Even with all the hot money, and cheap credit, it's still hitting an income/underwriting ceiling. Private banks won't engage in risky lending anymore, FHA will, but FHA is sinking faster than the Titanic. Mortgage demand is at mid-90s levels. Whose left to buy?

1) Investors/speculators
2) Foreign buyers
3) FHA'ers (who will soon lose even more purchasing power when FHA is bailed out)

Investors cannot sustain a recovery. Even with 6 years of free no-doc credit, the ponzi scheme crashed violently. Cheap credit didn't do it last time, and it won't do it this time.

EastCoastBubbleBoy   Tue, 27 Nov 2012, 12:17pm PST   Share   Quote   Permalink   Like   Dislike     Comment 2

For now, this is as good as it gets in IMHO. Low rates are keeping prices "affordable" - putting an artifical bottom on the index.

plus there is a certian amount of psycology invovled. buyers look at prices now, realative to 2009 and say "wow, buy waiting untill today I saved 25%!". They don't say "wow, prices more than dobuled in an unsustaiable upwards clime!"

The same would happen with a box of ceral. If the box goes from $1.00 to $2.00 sales suddnely drop off... a few months later when the $2.00 box gets marked down to $1.75, everyone grabs a "bargian". Very few ever remember that the box cost $1.00 only a few months before.
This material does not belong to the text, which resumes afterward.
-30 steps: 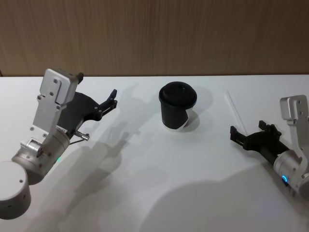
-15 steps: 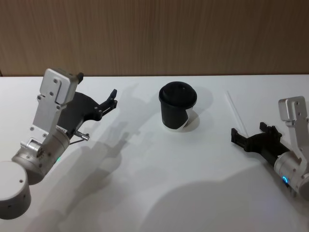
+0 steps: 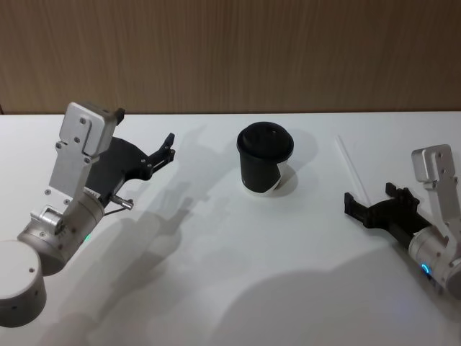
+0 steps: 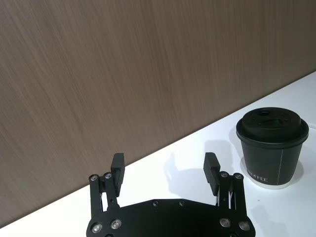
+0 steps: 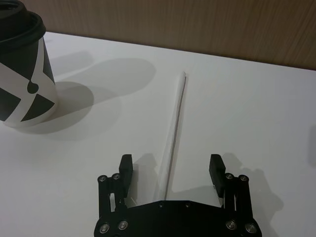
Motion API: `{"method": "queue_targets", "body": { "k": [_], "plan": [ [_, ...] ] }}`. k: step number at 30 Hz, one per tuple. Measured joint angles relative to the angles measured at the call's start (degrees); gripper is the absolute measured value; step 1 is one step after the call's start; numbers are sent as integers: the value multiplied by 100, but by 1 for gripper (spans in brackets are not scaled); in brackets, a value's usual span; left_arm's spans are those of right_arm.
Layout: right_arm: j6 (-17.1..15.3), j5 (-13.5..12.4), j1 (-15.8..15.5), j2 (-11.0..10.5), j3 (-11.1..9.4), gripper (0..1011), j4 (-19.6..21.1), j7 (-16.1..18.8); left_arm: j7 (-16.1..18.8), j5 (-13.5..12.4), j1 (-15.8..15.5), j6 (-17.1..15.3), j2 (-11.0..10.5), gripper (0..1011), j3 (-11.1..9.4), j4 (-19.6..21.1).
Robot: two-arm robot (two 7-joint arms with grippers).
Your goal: Pick up the straw with one hand, pass it to the other hand, and insert it into the cup.
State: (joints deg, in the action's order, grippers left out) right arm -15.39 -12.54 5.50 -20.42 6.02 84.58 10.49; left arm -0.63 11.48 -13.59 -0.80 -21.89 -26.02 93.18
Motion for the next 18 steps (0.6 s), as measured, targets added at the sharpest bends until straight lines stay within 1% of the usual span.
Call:
{"method": "queue_targets", "body": {
  "k": [3, 4, 5, 6, 7, 8, 11, 12, 13, 14, 16, 18],
  "plan": [
    [1, 10, 1, -3, 3, 936, -3, 8, 0, 0, 0, 0, 0, 1003, 0, 0],
    [1, 13, 2, -4, 4, 894, -4, 10, 0, 0, 0, 0, 0, 1003, 0, 0],
    [3, 20, 2, -5, 5, 887, -6, 13, 0, 0, 0, 0, 0, 1003, 0, 0],
    [4, 26, 3, -6, 6, 847, -7, 17, 0, 0, 0, 0, 0, 1003, 0, 0],
    [4, 28, 4, -7, 7, 847, -8, 18, 0, 0, 0, 0, 0, 1003, 0, 0],
    [4, 30, 4, -7, 7, 795, -8, 19, 0, 0, 0, 0, 0, 1003, 0, 0],
    [4, 36, 6, -9, 9, 709, -11, 23, 0, 0, 0, 0, 0, 1003, 0, 0],
    [4, 37, 7, -9, 9, 661, -11, 24, 0, 0, 0, 0, 0, 1003, 0, 0],
    [4, 39, 7, -9, 10, 661, -12, 25, 0, -1, 0, 0, 0, 1003, 0, 0],
    [4, 41, 7, -10, 10, 601, -13, 26, 0, 0, 0, 0, 0, 1003, 0, 0],
    [3, 46, 7, -11, 11, 565, -14, 28, 0, 0, 0, 0, 0, 1003, 0, 0],
    [3, 48, 7, -12, 11, 480, -15, 29, 0, 0, 0, 0, 0, 1003, 0, 0]
  ]
}}
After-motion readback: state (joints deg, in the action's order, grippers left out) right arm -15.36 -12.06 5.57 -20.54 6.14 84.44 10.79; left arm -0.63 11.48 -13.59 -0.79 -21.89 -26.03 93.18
Bigsby   Tue, 27 Nov 2012, 12:26pm PST   Share   Quote   Permalink   Like (1)   Dislike (1)     Comment 3

Patrick says

Doesn't look like much of a recovery to me.

Image from ritholtz.com

It doesn't look like crashing prices either. Presumably the indices for the nation as a whole shows even more of a return to historical price trends.

Call it Crazy   Tue, 27 Nov 2012, 1:06pm PST   Share   Quote   Permalink   Like   Dislike (1)     Comment 4

Patrick says

Doesn't look like much of a recovery to me.

Not only does it NOT look like a recovery, but every bounce UP is smaller then the last bounce and every drop back DOWN is drops more then the previous drop....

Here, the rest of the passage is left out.